A Korean study by Lee et al.29 published in 2014 was the first to show that the TyG index is a useful marker for the identification of individuals with distinct metabolic characteristics within similar BMI ranges. In that study, “metabolic obesity” was defined as those individuals falling into the highest HOMA‐IR quartile, and they selected non‐diabetic participants for further analysis. Another study28 also showed that TyG is a simple diagnostic criterion for the identification of individuals with a higher risk of metabolic diseases in non‐diabetic and normal weight individuals. That study used ROC analysis to determine the cut‐off value of the TyG index (8.82 for men and 8.73 for women) for the identification of metabolically obese individuals defined by MetS. The resultant cut‐off was almost equal to the one determined in our current study (men 8.81; women 8.73; Table 2). Furthermore, Lee et al.52 suggested that the predictive value of the TyG index for diabetes was comparable with the predictive value of metabolic health, which was defined by the components of MetS and HOMA‐IR (>90th percentile). The main difference in these studies was the definition of metabolic unhealth, which we defined according to the components of MetS (except WC).13, 15, 39 Although the risk and prevalence of metabolically unhealthy individuals varies considerably according to the criteria used,15, 16 both metabolically healthy and unhealthy obese patients carried an elevated risk of mortality. These findings show that BMI still plays an important role in metabolically unhealthy individuals, especially in populations with higher BMI. A difference also exists, however, in population selection, and we considered only participants not taking medication for hyperglycemia, hypertension or hyperlipidemia, and a BMI ≥18.5. In fact, there were 3,775 (10.1% of 37,122 total participants) participants with diabetes, but just 1,278 (33.9% of participants with diabetes) admitted that they had diabetes and received treatment (data not shown). It was noteworthy that nearly two‐thirds of the participants were unaware of their abnormal metabolism for glucose, and these individuals attracted our attention.

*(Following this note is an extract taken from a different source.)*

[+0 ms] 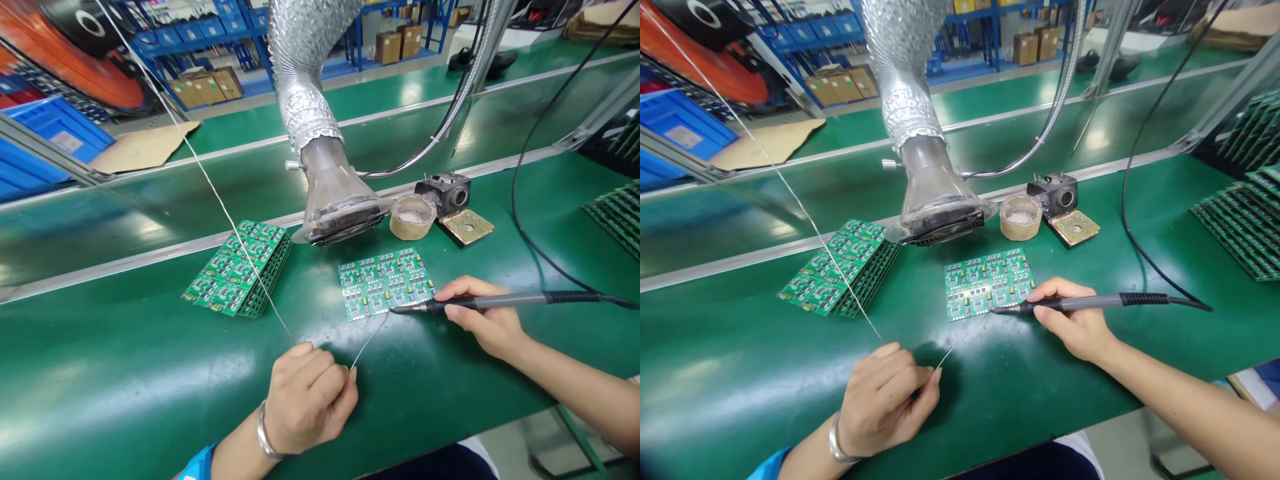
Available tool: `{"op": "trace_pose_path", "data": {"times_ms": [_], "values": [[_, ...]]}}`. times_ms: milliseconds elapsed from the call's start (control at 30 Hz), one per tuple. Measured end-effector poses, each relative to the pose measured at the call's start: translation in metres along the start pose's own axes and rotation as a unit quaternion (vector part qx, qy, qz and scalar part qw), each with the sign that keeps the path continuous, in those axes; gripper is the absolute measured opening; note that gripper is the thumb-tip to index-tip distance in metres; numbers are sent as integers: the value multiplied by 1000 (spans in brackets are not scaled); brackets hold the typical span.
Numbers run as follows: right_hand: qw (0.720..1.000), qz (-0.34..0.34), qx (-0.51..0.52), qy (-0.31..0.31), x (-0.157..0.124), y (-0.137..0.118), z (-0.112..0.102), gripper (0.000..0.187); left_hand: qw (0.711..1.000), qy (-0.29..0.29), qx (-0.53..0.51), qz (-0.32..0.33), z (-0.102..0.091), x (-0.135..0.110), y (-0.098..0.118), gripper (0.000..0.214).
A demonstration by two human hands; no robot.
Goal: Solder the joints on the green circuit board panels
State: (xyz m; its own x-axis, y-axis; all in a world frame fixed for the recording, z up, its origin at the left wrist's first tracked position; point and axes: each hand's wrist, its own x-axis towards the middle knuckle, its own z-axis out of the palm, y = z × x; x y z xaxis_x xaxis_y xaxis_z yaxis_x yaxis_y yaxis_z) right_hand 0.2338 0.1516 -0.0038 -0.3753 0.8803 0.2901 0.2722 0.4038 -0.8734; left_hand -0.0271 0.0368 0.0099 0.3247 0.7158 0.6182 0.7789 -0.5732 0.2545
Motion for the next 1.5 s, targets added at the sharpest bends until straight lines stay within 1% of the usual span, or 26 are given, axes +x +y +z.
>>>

The current study was a well‐designed population‐based survey with a large number of participants representing the general Chinese population. Nevertheless, some limitations should be acknowledged. First, we did not establish the causal relationship or clinical outcomes associated with the TyG index and metabolic status to determine whether or not the TyG index is a suitable predictive marker of cardiometabolic diseases. Second, the menopausal status of women was not determined in the survey. We were, therefore, unable to analyze the differences between pre‐ and post‐menopausal populations. Third, misclassification of participants was possible, because we used just four components of MetS to define previously confirmed metabolically unhealthy status.13, 15, 39 Finally, because all participants in the present study were Chinese men and women, the applicability of our findings to other ethnic groups is uncertain.

In conclusion, by comparing common surrogate indices of IR, we provide evidence supporting the use of the TyG index to identify metabolically unhealthy individuals. Therefore, we propose that the TyG index is simpler and more suitable for the identification of metabolically unhealthy individuals and those who have a high risk of cardiometabolic diseases in the Chinese adult population.

Disclosure

The authors declare no conflict of interest.